Entries taken from a collection:
:::

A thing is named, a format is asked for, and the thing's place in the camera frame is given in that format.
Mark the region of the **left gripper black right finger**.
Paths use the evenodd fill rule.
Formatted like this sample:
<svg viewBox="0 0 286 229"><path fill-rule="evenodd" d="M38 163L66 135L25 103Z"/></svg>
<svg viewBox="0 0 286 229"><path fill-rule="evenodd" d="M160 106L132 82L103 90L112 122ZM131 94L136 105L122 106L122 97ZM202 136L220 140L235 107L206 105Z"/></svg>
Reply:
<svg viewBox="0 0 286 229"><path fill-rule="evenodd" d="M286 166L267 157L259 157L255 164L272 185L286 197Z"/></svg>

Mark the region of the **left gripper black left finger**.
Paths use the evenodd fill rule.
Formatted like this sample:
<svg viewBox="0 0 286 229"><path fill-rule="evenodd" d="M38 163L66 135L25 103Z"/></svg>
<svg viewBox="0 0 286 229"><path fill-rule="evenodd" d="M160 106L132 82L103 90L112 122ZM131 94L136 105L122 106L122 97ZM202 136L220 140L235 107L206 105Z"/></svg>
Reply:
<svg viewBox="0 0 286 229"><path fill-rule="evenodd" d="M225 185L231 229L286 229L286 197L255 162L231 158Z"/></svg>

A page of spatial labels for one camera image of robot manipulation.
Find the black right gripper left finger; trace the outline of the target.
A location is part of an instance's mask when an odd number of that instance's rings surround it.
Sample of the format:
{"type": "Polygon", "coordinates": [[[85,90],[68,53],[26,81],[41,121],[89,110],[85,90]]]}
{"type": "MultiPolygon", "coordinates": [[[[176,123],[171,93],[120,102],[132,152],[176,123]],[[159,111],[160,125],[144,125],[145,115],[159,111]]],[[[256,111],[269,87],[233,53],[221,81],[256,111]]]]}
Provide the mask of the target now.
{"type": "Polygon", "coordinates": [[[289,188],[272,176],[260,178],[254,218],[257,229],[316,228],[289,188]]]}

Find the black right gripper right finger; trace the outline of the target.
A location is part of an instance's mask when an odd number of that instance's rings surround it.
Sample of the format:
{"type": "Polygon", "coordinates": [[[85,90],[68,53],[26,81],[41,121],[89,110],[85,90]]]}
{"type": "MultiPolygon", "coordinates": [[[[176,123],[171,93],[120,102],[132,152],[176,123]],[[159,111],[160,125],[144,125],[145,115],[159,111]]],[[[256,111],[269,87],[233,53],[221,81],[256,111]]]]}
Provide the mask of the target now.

:::

Task details: Using the records above, gather all lines where the string "left" is present.

Problem solution:
Mark the region of the **left gripper black right finger**.
Mark the region of the **left gripper black left finger**.
Find the black right gripper left finger; trace the outline of the target.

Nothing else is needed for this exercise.